Thirty five years ago, Victor Karpiak started his banking career in Renton in a small office shared with two others – including the CEO – lending money to the people of Renton to buy homes.
The assets of what was then known as First Savings and Loan Association of Renton totaled about $40 million and were owned by the depositors.
Today, the bank is First Savings Bank Northwest and those assets – mostly the value of the real-estate loans – total about $1 billion, down from a high of about $1.3 billion.
“When I was a loan officer, we did loans for the grandparents and then the kids would come along and then all of a sudden you saw generation after generation making loans,” he said.
In those 35 years Karpiak went from loan officer to CEO and president of the savings bank and chairman of the bank’s board of directors and to CEO of the bank’s publicly traded holding company, First Financial Northwest, and chairman of its board.
Karpiak and the bank has weathered economic downturns and most daunting, the Great Recession that still casts a pall over the economy and the housing market. And he’s come to know activist investor Joseph Stilwell, who is trying to get Karpiak off the board and maybe even sell the bank.
Karpiak, who is 58, along with the board have devised a succession plan that will ensure the bank has a strong executive team in place when he retires, possibly in 2014 when he’s 60.
The succession plan has been in the works for about two years that includes splitting Karpiak’s executive duties.
“I wanted to make sure the bank gets top focus in anything we do,” he said, which includes continuing to move forward with improving the bank’s financial performance.
Significantly, in August First Financial Northwest announced that Karpiak will retire as CEO and president of the savings bank, replaced by California banker Joe Kiley. Kiley, 56, with more than 20 years of banking experience in California, will run the day-to-day operations of the bank.
Kiley will start the job on Sept. 17, the day that Karpiak’s bank retirement becomes effective.
However, Karpiak will remain as CEO of First Financial Northwest and chairman of the holding company’s board. He will focus on bank regulations and on shareholder relations, including with Stilwell and a lawsuit that could lead to Karpiak’s ouster from the board.
He’ll also help with Kiley’s succession.
Another executive position also was split – the chief lending and credit administration officer. Herman L. Robinson, who held that job, is now the bank’s chief credit officer and Simon Soh is chief lending officer.
The management changes have nothing to do with Stilwell’s efforts to place his own person on the holding company’s board, Karpiak said, but they will help the bank comply with orders from regulators to improve the knowledge and expertise of the bank’s management and board of directors.

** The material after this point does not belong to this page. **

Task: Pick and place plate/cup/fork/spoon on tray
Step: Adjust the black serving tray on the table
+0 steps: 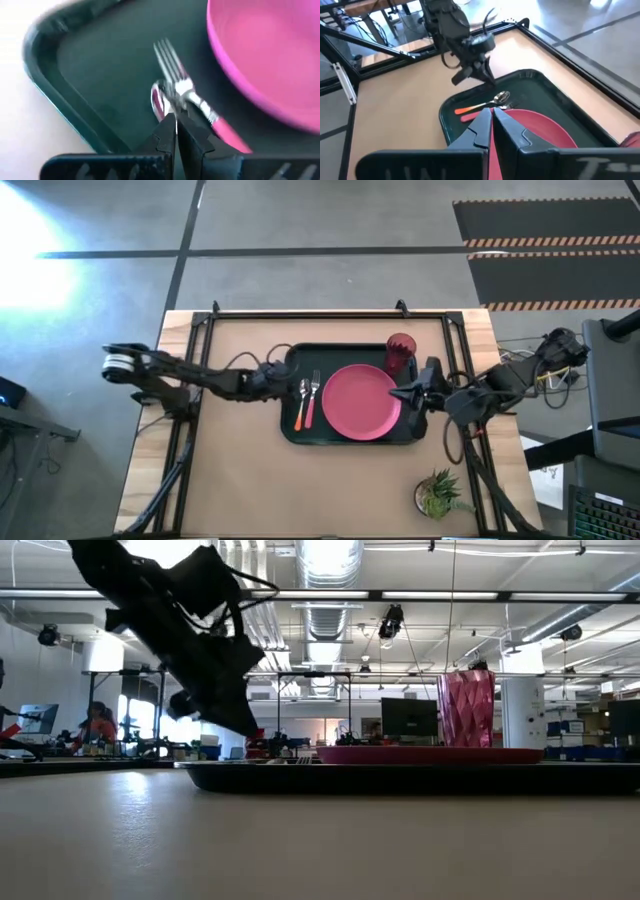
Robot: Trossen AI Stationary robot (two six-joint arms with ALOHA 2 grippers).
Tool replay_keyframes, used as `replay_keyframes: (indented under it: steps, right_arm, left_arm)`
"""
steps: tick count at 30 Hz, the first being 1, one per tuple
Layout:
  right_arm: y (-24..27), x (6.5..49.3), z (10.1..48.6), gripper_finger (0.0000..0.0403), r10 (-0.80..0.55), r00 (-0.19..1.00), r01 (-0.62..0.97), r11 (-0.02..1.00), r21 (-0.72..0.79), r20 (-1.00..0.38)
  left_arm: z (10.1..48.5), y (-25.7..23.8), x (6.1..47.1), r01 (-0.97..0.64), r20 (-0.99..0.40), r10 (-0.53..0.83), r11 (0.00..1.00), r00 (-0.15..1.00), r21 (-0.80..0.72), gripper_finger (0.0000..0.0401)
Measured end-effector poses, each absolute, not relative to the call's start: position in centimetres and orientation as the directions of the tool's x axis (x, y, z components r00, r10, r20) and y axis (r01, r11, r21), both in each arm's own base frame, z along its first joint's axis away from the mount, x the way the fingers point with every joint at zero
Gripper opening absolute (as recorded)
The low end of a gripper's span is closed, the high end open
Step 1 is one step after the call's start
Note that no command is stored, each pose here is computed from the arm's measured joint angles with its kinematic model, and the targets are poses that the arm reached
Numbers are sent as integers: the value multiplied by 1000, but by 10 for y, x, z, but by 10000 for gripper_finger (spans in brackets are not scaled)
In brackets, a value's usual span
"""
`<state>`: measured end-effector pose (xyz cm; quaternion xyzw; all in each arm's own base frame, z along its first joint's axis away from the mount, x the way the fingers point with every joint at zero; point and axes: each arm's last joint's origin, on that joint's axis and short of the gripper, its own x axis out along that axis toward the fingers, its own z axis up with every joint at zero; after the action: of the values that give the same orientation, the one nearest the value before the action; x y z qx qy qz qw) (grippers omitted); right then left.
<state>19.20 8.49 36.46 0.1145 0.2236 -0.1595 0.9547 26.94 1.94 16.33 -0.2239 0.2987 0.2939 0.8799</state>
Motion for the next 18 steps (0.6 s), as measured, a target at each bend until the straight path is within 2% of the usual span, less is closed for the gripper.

Stilwell, who manages investment funds in New York, became a player in the holding company when he purchased about 8 percent of its stock. According to Karpiak and media reports, he is known for buying a community bank’s stock, then pushing for its sale.
Stilwell has called for Karpiak’s ouster, claiming he’s incompetent, and filed a lawsuit over a disputed shareholder election in which Karpiak kept his seat on the holding company board by beating Spencer Schneider, Stilwell’s candidate. The lawsuit will now go to trial.
Schneider had been appointed to the board, but then resigned and started a “proxy” battle to get back on the board. Schneider maintains that his millions of votes weren’t counted, but Karpiak points out an inspector of elections ruled that no ballots were actually cast for Schneider even though Schneider had proxies.
Before he resigned, Schneider offered three suggestions: remove the photos of board directors and executives from the stairwell leading to the bank’s upper floor, eliminate the position of director emeritus and serve hard candy instead of cookies at the annual meeting.
The photos remain; the board is seeking legal advice on eliminating the director emeritus position. Regarding the hard candy vs. cookies: “That’s ridiculous,” Karpiak said.
In his letter of resignation on Feb. 16, Schneider wrote the board and management lost more than $130 million in shareholder money and was under regulatory orders.
“So, when I agreed to come on the board, I did it with the assumption that management and the board wanted to turn over a new leaf and put the interests of the bank and its shareholders first,” he wrote. “But after just five weeks, I see that there has been no change of mind.”
He wrote that the three ideas were “symbolic that the board is headed in a new direction.”
Karpiak points out that savings bank has posted a profit for the last eight quarters.
The bank, whose business is primarily real-estate loans, “did a pretty good job” surviving “the greatest downturn in the housing market in history,” he said.
The bank lost money because of the decline in home values – and thus the value of its assets, its loans – during the Great Recession, he said. Also counted against the bank’s bottom line was the $16 million in stock that funds the First Financial Northwest Foundation. The foundation works with the Renton Community Foundation to award grants throughout the community.
Karpiak said the board was “receptive” to Stilwell’s ideas of paying dividends and buying back company stock. Then Stilwell suggested selling the company.
The board was willing to consider a sale, but it had to be within the right price range, Karpiak said.
“Right now, no one is buying any bank,” Karpiak said and, besides, there is no reason financially to sell the company.
“We don’t understand what is his real motive,” Karpiak said of Stilwell. But Karpiak points out that money is made in selling banks, not buying them.